● What is being asked
Strip the pictures and reproduce the rest of the listing exactly.

Supplied data START

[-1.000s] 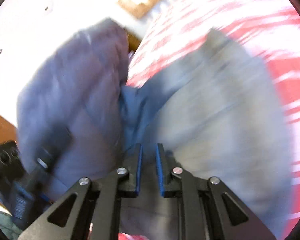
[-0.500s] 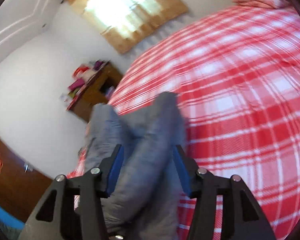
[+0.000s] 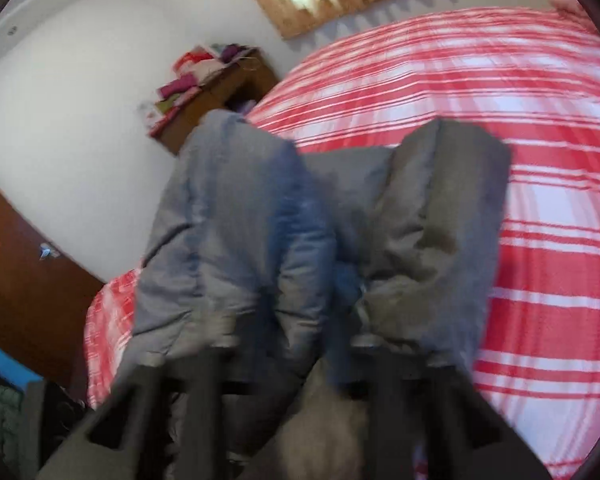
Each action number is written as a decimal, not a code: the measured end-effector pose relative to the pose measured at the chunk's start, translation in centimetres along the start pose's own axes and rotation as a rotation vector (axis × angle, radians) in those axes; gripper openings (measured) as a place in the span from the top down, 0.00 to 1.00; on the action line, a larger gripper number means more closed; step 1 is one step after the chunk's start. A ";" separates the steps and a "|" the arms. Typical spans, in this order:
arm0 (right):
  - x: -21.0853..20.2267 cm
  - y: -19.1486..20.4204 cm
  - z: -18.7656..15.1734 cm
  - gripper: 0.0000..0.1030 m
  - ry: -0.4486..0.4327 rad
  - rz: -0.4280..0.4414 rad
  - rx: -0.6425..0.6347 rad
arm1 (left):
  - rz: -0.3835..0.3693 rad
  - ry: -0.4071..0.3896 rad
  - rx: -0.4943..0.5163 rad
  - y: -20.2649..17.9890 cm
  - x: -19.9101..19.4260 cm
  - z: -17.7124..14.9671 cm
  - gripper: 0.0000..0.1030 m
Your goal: Fold large clothes
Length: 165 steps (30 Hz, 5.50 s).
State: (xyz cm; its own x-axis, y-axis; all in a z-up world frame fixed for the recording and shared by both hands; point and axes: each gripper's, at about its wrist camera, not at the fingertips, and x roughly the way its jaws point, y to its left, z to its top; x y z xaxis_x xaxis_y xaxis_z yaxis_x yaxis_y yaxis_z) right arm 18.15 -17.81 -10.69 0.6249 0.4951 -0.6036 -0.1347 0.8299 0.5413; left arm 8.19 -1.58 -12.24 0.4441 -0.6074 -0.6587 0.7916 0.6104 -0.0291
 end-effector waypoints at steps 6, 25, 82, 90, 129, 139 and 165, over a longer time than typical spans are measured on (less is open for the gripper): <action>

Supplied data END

● Answer to this task
[-1.000s] 
[-0.500s] 
[+0.000s] 
Each action number is written as a decimal, not a code: the measured end-effector pose relative to the pose measured at the chunk's start, translation in centimetres along the start pose's own axes and rotation as a rotation vector (axis × angle, radians) in those axes; gripper openings (measured) as a place in the span from the top down, 0.00 to 1.00; on the action line, a larger gripper number means more closed; step 1 is one step after the chunk's start. A ";" separates the steps and a "|" the arms. Typical spans, in this order:
arm0 (right):
  - x: -21.0853..20.2267 cm
  - y: -19.1486..20.4204 cm
  - z: -18.7656..15.1734 cm
  - gripper: 0.0000..0.1030 m
  - ry: -0.4486..0.4327 rad
  - rz: -0.4280..0.4414 rad
  - rx: -0.6425..0.6347 rad
arm1 (left):
  - rz: -0.3835..0.3693 rad
  - ry: -0.4071..0.3896 rad
  - rx: -0.4943..0.5163 rad
  - y: -20.2649..17.9890 cm
  - x: -19.9101..19.4260 cm
  - z: -17.7124..14.9671 cm
  - gripper: 0.0000..0.1030 m
Your goal: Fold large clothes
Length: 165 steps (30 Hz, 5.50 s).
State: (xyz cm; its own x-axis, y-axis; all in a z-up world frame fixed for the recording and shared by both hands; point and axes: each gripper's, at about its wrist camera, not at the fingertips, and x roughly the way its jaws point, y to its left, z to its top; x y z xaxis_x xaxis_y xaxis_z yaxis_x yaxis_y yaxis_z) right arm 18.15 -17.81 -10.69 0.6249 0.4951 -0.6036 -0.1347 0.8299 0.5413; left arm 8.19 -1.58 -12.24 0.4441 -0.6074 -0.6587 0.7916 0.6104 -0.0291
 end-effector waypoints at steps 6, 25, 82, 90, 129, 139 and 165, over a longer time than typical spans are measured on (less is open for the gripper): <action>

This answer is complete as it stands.